Editorial: The Old Rock 23.04.10

It was a week in which a major event – the eruption of a volcano under the Eyjafjallajokull glacier – caused enormous disruption to the travelling public and displaced the general election from the front pages of the national newspapers. It is a surprise, given the vicious attacks they mounted on him yesterday, that the right-wing press did not blame Liberal Democrat leader Nick Clegg for the flight chaos. They may have been nasty, but he will have taken the rather feeble slurs as something of a compliment; he has succeeded in altering the trajectory of a British election in a way no party leader has in this country for 30 years.
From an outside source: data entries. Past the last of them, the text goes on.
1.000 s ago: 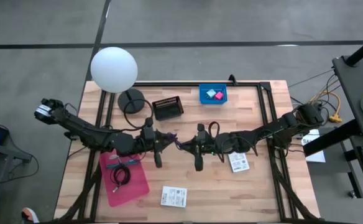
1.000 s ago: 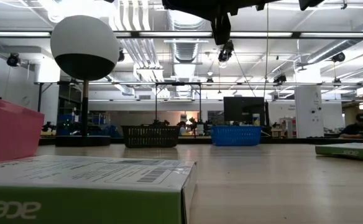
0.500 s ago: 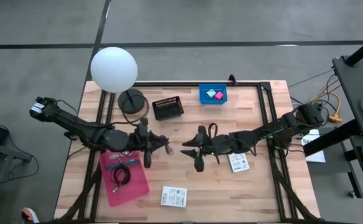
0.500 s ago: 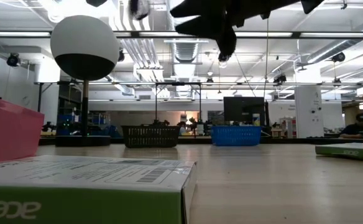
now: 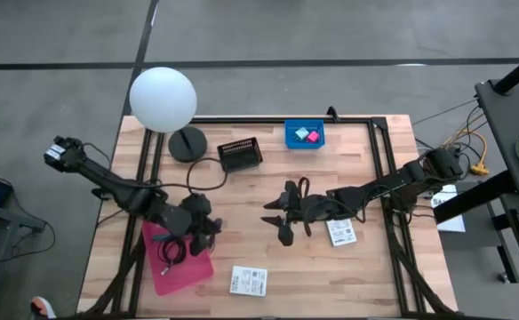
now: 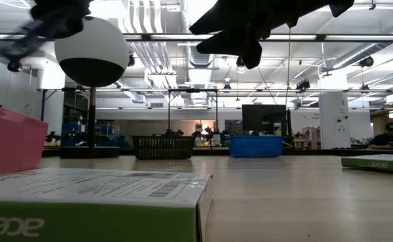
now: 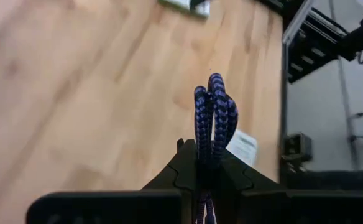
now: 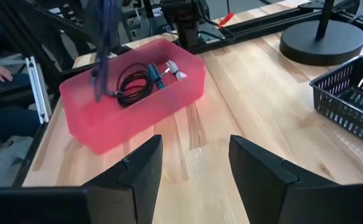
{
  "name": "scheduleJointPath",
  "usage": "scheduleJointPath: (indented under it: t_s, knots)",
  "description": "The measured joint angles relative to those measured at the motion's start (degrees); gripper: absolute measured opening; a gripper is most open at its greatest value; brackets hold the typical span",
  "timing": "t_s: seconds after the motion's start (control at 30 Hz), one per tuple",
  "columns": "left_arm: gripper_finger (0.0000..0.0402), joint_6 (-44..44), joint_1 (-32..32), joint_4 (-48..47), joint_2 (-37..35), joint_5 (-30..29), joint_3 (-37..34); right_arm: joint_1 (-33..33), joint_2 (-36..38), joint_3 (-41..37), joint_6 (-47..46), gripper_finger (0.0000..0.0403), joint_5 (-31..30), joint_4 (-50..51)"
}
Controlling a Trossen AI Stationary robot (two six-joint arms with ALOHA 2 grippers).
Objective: Pick and place items into bin
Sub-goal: Put the violet patterned charger cable into the light pink bin
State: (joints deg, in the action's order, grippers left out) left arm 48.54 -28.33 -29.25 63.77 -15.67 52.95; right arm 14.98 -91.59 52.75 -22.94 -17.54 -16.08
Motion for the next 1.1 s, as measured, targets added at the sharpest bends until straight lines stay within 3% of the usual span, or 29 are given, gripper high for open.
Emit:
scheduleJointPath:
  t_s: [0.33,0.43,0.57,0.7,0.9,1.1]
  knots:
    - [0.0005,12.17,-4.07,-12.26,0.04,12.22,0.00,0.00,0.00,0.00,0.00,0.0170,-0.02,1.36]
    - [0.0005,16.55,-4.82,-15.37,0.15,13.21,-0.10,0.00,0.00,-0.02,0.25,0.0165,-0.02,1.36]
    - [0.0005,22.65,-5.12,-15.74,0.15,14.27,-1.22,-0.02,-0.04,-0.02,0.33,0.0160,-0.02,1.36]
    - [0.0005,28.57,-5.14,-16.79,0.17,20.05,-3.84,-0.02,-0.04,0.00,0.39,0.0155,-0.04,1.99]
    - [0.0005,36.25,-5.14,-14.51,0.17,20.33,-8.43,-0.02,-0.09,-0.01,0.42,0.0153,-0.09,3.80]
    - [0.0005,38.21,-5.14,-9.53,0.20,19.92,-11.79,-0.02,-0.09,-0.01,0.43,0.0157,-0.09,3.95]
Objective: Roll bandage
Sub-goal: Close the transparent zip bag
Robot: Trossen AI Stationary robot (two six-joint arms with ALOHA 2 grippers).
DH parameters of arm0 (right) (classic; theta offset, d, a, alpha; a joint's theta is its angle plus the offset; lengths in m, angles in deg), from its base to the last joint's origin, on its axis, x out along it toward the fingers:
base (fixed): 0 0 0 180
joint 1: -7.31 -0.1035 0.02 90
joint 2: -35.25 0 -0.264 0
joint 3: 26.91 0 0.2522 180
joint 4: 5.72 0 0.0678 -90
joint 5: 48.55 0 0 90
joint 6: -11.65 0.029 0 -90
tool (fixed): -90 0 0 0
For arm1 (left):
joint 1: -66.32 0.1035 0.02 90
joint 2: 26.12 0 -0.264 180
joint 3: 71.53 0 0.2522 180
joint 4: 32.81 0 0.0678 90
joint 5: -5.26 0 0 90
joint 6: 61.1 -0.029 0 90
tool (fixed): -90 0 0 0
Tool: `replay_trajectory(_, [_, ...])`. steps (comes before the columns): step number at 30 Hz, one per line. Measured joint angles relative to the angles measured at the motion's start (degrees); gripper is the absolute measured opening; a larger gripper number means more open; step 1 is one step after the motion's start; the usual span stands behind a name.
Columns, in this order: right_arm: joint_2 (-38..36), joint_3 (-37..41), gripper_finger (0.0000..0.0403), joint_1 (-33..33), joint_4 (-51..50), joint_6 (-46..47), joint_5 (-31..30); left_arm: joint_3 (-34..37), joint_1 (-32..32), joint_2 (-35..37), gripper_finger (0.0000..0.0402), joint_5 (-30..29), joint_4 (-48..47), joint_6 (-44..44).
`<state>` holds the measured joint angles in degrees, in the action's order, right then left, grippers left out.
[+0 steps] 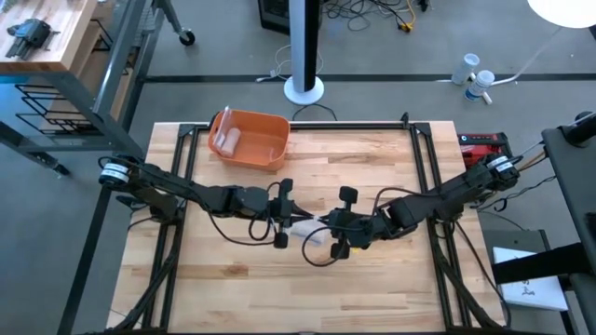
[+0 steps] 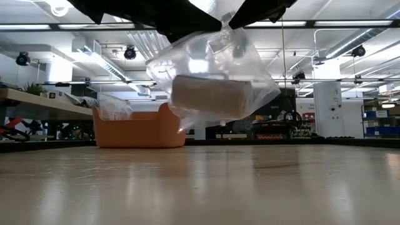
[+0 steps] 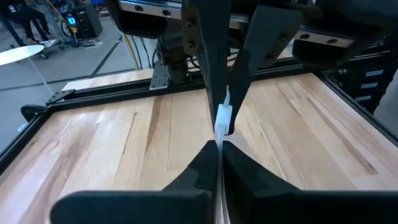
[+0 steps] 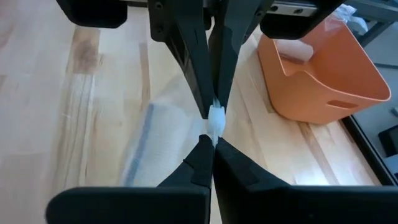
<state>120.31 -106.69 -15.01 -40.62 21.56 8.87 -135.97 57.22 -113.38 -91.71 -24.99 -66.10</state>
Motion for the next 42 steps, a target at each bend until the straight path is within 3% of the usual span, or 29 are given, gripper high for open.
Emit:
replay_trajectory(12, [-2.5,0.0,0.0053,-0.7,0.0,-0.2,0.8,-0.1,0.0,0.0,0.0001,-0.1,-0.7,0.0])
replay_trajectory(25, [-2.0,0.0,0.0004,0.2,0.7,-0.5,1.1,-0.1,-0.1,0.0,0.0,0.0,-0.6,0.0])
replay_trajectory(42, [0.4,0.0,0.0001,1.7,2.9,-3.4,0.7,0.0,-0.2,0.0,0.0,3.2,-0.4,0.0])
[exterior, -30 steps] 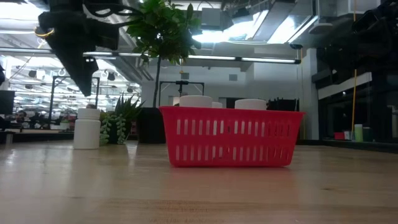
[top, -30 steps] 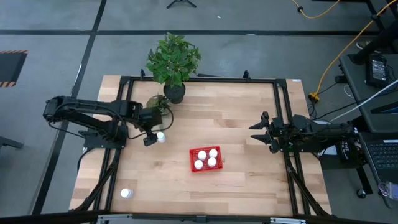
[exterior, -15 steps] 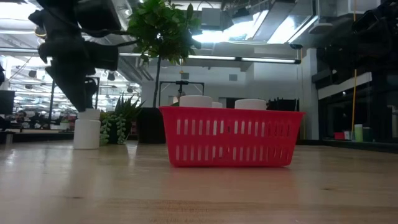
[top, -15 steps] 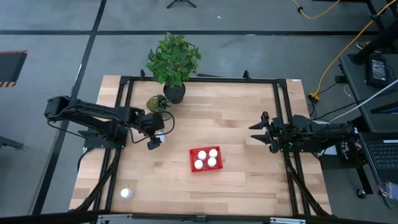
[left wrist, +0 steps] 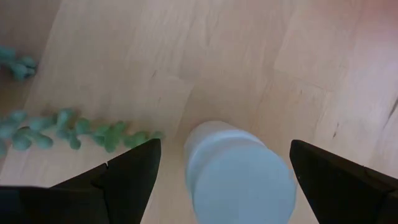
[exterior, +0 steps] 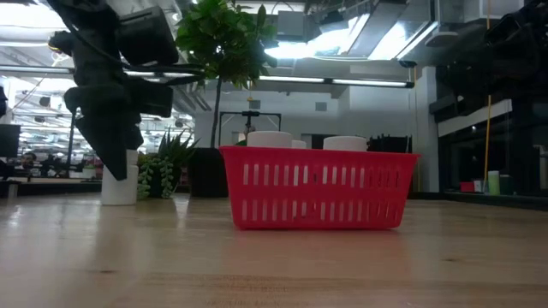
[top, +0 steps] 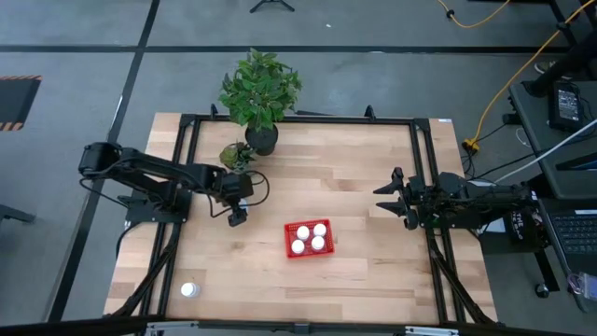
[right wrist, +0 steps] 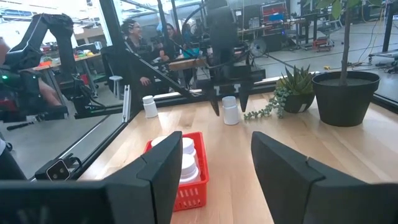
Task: Pick and place pill bottles into a basket
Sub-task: Put the white pill bottles into the red bin
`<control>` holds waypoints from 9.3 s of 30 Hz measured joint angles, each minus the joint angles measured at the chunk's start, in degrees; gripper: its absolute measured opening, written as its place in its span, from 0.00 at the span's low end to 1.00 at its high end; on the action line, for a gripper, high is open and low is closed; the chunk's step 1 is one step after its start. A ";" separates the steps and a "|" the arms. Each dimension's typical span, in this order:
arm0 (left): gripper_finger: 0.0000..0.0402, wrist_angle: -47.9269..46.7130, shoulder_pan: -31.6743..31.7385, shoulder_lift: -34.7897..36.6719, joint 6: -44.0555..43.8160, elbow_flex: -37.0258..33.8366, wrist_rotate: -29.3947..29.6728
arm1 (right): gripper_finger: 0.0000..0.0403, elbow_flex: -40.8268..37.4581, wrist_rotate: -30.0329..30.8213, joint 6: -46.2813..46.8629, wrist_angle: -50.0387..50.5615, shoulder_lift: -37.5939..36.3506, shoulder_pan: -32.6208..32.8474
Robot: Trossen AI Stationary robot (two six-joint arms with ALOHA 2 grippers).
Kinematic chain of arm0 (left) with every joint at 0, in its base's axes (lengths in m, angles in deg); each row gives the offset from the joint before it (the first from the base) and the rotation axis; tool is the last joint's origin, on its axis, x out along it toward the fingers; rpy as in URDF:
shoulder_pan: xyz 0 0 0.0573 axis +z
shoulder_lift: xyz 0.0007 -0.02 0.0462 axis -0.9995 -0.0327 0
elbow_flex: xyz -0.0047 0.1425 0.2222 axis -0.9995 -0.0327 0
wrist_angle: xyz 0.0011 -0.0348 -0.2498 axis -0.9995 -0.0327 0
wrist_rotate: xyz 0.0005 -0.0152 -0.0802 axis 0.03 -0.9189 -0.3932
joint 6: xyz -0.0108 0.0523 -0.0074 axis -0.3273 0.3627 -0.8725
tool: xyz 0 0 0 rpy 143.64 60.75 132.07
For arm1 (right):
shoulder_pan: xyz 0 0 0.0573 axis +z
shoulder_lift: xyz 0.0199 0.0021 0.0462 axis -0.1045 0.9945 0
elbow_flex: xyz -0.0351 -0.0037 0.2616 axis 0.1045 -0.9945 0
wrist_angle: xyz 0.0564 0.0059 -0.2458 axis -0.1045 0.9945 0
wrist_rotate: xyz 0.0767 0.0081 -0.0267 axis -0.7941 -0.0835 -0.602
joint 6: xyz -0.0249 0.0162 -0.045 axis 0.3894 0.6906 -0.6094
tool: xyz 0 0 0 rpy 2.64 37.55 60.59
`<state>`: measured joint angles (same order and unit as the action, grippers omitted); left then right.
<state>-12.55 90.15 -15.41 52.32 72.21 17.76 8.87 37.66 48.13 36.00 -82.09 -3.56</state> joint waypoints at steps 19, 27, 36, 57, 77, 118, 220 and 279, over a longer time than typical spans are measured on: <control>0.42 0.19 -0.12 -0.33 -0.83 0.26 -1.59 | 0.48 0.00 0.00 -0.01 0.00 0.00 -0.02; 0.42 -0.28 -2.36 0.95 2.86 6.72 -5.89 | 0.48 0.00 0.00 -0.01 0.00 0.00 -0.01; 0.42 -5.49 -4.40 1.09 12.09 15.50 -6.45 | 0.48 0.00 0.00 -0.01 0.00 0.02 0.00; 0.42 -2.17 -5.42 -11.93 11.30 33.10 -11.01 | 0.48 0.00 0.00 -0.07 0.00 0.02 -0.01; 0.42 -2.08 -9.16 -24.09 9.25 39.98 -8.70 | 0.48 0.00 0.00 0.00 0.00 0.02 -0.02; 0.42 -2.98 -9.05 -30.79 13.25 39.91 -8.46 | 0.48 0.00 -0.02 0.00 0.00 0.00 0.00; 0.61 -24.05 -80.73 -4.07 -71.27 24.39 21.66 | 0.48 0.00 -0.01 -0.04 -0.02 0.02 0.00; 0.72 -2.84 -77.66 -16.35 -68.32 14.36 16.52 | 0.48 0.00 -0.01 0.00 0.00 0.00 0.00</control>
<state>-15.39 12.49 -31.76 -16.01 86.57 34.28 8.87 37.65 48.13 36.00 -82.09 -3.56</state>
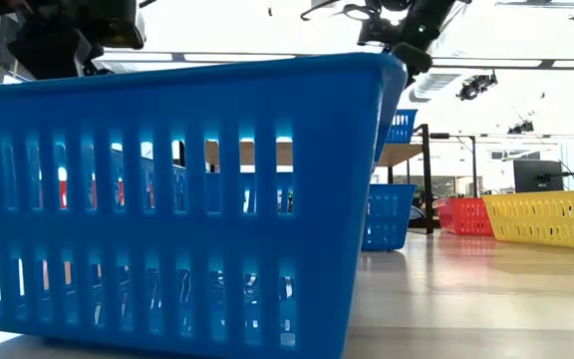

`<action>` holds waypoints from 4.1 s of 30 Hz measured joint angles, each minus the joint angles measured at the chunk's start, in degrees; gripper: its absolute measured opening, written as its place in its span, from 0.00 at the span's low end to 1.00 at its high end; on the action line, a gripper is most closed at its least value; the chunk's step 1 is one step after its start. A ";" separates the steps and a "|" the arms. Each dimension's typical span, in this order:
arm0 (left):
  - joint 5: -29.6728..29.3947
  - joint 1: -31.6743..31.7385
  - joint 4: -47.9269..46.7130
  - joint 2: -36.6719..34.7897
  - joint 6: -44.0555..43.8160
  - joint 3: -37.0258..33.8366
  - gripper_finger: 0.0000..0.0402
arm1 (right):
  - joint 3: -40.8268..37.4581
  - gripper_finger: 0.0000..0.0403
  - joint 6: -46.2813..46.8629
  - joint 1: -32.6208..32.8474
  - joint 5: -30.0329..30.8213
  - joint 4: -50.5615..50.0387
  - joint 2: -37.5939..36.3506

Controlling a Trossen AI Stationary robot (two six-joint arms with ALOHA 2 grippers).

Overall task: Stack baskets on shelf by color
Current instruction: Put the middle left red basket on the shelf

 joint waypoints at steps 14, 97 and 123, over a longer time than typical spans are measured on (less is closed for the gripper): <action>0.04 -1.23 0.74 11.26 0.14 0.00 0.33 | 0.00 0.25 1.62 1.48 0.02 5.28 -3.06; -20.97 20.72 -19.96 16.66 40.75 37.07 0.00 | 0.07 0.25 9.58 1.86 0.23 5.40 -8.07; -7.06 40.24 -14.59 23.27 57.21 36.79 0.00 | 0.07 0.25 32.56 9.07 -14.16 -10.00 -8.07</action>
The prospect now arises, if the polls are to believed, of Labour winning the largest number of seats having come third in the popular vote behind the Tories and the Lib Dems. Then discussions over a coalition, a familiar concept to us here in Scotland, will begin. At the heart of them would have to be a serious discussion about reform of the electoral system, especially if Labour was to remain in government on such a basis.

Meanwhile the campaign locally remains lacklustre. The Shetland Times was out on the stump in Fair Isle this week with Tory candidate Frank Nairn and will be again with Liberal Democrat Alistair Carmichael, who has held the seat since 2001, this morning in the West Side, and with the SNP’s John Mowat next week.

However, Labour’s Mark Cooper will not be in Shetland until after our pre-polling edition has gone to bed, nor will the Orkney-based UKIP candidate Robert Smith.

Nonetheless, they give food for thought with their views on the proposed Viking Energy windfarm in this week’s edition in response to our poll questions of last summer. Four of the five are in favour, with the inevitable caveats, cutting against the grain of the poll findings.